Temple tells the story with no little skill, compensating for a lack of footage in the early and later years by mixing in sound snippets from Strummer’s BBC World Service radio show and animations of Strummer’s own cartoons. Perhaps his best trick though is a recreation of one of the Strummerville campfires that had become Strummer’s main focus in the last few years of his life, and which live on as a charitable foundation run by his family and by Temple himself. Gathered around the flames somewhere high above London, drinks in hand, Strummer’s family, friends and fellow artists talk openly and with affection about the man they knew, providing the film with an emotional heart and Temple with a wealth of material. It’s this warmth, from the director down, that is the film’s real strength, and yet paradoxically you catch yourself wondering how another director might tell the story. Occasionally we catch glimpses of a Joe that doesn’t quite tally with the other eulogies – the naked ambition on forming The Clash that led him to snub his former friends, an emotional Topper Headon recounting how Strummer had slept with his girlfriend on tour – and you wonder what else there might be. Temple puts it out there, but there’s a sense that the picture being painted is more of a memorial than a warts-and-all portrait.

Whether or not this is true, you come away from the cinema inspired by Joe Strummer the man. A generous, passionate, larger-than-life character who lived his life in the only way he knew how, fighting for people, for multi-culturalism, for rock’n’roll and for the politics of the left. A man who cried when he read that the American army had written ‘Rock The Casbah’ on a warhead destined for Iraq. If he never quite cut it as a punk, well, maybe he was more than that. After all, as John Cooper-Clarke says, ‘Punks were just hippies with zips’.

Sean Price


The Bothersome Man

Format: Cinema

Release date: 25 May 2007

Distributor ICA

Director: Jens Lien

Original title: Den Brysomme Mannen

Cast: Trond Fausa Aurvag, Petronella Barker, Birgitte Larsen

Norway 2006

90 minutes

A man steps down from a rattling bus at a rundown gas station in the centre of a deserted volcanic wasteland. He is expected. In a nearby city an apartment waits for him, a job, a whole new life. But something is wrong here. The inhabitants of the city seem happy, content with their lot.
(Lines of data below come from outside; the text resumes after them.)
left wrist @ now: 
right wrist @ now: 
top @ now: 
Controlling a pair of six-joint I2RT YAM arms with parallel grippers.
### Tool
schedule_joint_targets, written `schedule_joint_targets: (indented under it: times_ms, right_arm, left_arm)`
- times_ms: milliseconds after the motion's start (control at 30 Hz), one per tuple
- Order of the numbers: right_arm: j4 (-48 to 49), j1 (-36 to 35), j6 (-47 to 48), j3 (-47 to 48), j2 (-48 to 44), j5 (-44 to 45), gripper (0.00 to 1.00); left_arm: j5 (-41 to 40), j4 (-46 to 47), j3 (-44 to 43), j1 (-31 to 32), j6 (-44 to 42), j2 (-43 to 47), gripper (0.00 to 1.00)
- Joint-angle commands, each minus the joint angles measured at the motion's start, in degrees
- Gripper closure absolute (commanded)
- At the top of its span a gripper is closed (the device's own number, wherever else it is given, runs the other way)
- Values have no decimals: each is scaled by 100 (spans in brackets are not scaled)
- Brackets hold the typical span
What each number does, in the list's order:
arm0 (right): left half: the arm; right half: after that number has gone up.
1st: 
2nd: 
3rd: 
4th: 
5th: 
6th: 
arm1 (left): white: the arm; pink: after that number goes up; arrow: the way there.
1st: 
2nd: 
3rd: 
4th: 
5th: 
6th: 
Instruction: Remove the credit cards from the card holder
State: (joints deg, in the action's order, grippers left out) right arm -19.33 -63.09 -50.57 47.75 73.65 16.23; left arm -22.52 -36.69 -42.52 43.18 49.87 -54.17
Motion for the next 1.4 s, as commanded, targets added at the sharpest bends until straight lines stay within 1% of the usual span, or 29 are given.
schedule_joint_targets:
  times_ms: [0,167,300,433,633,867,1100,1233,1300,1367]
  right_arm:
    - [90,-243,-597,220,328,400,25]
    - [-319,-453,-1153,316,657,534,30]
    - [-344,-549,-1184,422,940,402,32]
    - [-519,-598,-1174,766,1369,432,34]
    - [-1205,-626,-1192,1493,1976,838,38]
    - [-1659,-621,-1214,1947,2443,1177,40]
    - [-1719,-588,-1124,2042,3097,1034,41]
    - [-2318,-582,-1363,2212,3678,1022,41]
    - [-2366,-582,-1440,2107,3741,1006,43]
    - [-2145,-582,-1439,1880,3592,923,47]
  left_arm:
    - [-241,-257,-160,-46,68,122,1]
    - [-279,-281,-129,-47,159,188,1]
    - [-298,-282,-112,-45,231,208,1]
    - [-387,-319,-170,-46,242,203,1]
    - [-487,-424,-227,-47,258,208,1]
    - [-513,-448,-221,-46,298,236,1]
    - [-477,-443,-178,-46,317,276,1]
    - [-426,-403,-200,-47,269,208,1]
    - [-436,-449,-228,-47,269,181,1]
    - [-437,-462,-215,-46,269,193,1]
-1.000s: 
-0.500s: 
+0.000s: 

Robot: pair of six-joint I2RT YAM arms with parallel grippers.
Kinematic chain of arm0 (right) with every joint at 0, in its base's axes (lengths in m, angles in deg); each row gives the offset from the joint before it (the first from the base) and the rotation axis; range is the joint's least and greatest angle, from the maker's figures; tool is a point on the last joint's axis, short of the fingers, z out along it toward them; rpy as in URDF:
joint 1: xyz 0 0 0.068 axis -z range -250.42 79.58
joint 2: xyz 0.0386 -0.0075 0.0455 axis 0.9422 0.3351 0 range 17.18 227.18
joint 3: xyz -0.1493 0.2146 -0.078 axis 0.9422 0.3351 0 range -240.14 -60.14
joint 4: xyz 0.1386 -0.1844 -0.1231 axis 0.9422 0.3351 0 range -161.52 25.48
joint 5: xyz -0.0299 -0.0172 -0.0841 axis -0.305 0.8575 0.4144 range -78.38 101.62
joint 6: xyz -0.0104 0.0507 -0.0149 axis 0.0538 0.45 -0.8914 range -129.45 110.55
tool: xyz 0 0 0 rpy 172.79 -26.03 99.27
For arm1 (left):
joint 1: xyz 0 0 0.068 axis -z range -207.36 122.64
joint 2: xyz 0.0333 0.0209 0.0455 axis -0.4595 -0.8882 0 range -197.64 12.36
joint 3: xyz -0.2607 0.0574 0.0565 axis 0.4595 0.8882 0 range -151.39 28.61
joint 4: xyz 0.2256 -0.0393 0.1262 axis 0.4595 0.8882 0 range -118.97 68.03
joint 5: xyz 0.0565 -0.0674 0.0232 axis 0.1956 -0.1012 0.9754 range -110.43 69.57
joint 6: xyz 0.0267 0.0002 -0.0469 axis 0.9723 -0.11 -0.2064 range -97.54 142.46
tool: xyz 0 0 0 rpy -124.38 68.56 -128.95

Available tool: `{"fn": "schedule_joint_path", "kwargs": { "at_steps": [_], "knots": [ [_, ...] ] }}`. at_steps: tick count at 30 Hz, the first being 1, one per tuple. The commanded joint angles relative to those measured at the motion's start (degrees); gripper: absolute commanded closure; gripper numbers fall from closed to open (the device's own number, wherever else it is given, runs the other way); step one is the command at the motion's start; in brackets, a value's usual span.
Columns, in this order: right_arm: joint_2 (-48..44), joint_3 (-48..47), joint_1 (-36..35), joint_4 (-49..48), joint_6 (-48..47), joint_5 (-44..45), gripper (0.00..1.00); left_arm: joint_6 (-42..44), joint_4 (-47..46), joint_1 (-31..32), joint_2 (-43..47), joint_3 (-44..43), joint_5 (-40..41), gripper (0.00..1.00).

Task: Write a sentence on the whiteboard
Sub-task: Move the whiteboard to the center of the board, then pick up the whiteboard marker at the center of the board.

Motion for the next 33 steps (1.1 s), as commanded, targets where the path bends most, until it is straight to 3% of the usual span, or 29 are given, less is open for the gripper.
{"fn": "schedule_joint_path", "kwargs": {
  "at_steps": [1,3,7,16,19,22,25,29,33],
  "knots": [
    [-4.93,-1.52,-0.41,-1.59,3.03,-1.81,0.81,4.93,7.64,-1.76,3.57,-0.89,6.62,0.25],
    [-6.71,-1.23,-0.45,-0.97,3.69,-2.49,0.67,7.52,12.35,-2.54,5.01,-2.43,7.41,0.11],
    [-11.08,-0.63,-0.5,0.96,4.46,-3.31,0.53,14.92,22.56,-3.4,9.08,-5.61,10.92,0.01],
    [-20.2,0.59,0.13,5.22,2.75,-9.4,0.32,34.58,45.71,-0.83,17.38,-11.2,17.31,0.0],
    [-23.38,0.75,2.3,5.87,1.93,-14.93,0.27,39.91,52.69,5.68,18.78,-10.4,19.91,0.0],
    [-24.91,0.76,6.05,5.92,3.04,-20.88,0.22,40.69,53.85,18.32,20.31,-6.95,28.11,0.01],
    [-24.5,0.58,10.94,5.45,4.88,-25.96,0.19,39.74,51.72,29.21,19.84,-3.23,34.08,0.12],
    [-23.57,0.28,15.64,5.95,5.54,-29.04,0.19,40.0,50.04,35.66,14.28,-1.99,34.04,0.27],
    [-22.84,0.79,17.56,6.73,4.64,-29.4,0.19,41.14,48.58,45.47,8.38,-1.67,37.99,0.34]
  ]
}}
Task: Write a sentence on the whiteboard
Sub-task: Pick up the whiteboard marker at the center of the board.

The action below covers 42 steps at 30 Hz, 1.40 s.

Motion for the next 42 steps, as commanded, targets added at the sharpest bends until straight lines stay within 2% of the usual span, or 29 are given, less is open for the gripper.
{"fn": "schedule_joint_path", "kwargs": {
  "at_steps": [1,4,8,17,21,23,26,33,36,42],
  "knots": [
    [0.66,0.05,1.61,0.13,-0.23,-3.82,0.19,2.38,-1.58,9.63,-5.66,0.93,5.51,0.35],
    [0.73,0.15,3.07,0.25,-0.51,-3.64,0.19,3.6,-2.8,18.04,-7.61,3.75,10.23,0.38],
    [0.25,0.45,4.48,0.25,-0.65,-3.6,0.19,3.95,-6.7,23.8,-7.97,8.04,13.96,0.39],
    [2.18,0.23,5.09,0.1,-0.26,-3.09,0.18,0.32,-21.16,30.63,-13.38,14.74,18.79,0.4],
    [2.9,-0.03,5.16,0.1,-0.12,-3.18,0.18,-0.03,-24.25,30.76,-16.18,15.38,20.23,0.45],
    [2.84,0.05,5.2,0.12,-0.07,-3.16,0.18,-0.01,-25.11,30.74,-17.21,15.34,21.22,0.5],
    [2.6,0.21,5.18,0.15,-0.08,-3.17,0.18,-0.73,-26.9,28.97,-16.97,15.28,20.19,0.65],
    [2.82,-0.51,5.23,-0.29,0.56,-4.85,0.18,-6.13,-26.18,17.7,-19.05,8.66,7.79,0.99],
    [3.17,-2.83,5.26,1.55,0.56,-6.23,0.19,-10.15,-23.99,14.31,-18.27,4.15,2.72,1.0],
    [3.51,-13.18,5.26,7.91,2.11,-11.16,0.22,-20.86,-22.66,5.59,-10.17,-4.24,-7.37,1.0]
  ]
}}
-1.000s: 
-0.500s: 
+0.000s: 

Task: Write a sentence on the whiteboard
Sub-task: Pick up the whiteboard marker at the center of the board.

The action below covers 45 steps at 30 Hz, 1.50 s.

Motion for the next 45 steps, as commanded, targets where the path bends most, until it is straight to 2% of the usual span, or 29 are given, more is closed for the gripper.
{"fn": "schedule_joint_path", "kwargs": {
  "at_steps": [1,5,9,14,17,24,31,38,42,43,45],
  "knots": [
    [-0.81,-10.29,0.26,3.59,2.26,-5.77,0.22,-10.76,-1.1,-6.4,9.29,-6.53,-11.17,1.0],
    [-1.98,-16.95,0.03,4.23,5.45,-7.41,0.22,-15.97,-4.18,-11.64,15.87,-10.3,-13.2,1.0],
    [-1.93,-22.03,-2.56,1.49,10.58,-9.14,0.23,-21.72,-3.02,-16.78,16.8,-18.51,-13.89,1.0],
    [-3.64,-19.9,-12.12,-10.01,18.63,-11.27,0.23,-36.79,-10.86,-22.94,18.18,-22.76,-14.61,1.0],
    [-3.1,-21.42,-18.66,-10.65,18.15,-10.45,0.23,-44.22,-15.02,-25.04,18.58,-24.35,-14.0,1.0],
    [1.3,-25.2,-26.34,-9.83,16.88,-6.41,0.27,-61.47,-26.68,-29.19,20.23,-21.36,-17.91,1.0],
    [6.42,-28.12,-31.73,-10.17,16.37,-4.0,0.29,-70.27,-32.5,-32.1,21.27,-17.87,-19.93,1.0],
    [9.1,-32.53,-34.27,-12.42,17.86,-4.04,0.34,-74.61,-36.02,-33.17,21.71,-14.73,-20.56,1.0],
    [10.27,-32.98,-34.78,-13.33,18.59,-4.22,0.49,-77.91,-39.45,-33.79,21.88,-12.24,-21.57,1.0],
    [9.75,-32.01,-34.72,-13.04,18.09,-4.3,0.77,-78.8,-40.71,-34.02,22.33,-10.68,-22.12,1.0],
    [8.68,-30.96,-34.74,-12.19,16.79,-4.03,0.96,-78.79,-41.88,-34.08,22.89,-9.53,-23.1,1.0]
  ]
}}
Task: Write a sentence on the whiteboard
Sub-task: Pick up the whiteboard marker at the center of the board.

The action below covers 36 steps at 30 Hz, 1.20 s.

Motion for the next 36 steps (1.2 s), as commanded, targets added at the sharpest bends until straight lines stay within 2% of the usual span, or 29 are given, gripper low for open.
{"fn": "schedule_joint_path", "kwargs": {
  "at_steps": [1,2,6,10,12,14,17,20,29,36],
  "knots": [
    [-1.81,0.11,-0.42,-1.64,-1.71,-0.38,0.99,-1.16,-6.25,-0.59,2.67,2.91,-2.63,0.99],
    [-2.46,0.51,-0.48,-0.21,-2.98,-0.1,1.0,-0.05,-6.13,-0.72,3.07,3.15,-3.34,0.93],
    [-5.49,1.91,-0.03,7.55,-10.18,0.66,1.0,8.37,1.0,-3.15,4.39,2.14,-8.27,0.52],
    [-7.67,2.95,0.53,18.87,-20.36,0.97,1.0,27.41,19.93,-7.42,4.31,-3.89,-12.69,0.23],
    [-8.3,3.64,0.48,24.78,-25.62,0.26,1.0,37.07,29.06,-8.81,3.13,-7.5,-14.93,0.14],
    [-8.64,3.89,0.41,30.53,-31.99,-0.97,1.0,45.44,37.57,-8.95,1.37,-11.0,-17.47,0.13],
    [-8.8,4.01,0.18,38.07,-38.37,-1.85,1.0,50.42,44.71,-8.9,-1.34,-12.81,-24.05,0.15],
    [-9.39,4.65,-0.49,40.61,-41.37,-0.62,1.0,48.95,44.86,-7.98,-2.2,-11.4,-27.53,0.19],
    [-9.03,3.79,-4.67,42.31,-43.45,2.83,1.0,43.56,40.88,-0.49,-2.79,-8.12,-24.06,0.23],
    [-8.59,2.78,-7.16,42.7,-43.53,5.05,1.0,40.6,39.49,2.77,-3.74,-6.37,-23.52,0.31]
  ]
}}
But the food tastes of nothing, the alcohol is ineffective, the music bland, the décor uniform and drab. Even sex is joyless.

The opening scenes of Jens Lien’s debut feature The Bothersome Man tick all the boxes in the now-familiar category marked ‘surreal/ existentialist’. A lone stranger. A world familiar, but not quite like our own. Plenty of empty silences, meaningful glances and quiet desperation. Scattered touches of delicate whimsy, and a handful of random absurdity (in this case, two men playing badminton in an open field). A lot of none-too-subtle social commentary.

The film is obviously intended as a Kafkaesque allegory on middle-class Scandinavian culture, and hammers its point home with numbing regularity. The characters, bemused hero Andreas notwithstanding, are uniformly dull and lifeless. They are obsessed with interior design, any hint of emotion or imagination terrifies them. Even when Andreas thinks he’s found real love, with blonde office junior Ingeborg, it turns out she’s just an empty vessel like all the rest.

The main problem the filmmakers face is that it’s very difficult to make a film about joyless people in a joyless world and still make the film, well, enjoyable. When virtually all your characters are dour and plastic, how is an audience supposed to relate? Even poor Andreas has no context in which to display his personality. He’s presented as the archetypal everyman, trying to make his way in an uncertain and unpredictable world. Trond Fausa Aurvag plays the character just a notch above unconscious, blinking warily at the steadily unfolding drama in which he has become an unwilling central player. The other actors essay their parts perfectly, but it’s hard to tell how talented they are when the characters are all essentially the same: cold, loveless, lifeless.

The final act of the film brings some spark to the proceedings. Following an abortive subway suicide attempt (in this world it’s impossible to die), Andreas overhears the distant and beautiful sound of music. He discovers a hole in the wall of an abandoned cellar, from which strange and emotive sounds and smells regularly emanate. He attempts to break through, but his efforts are impeded by the mysterious city authorities.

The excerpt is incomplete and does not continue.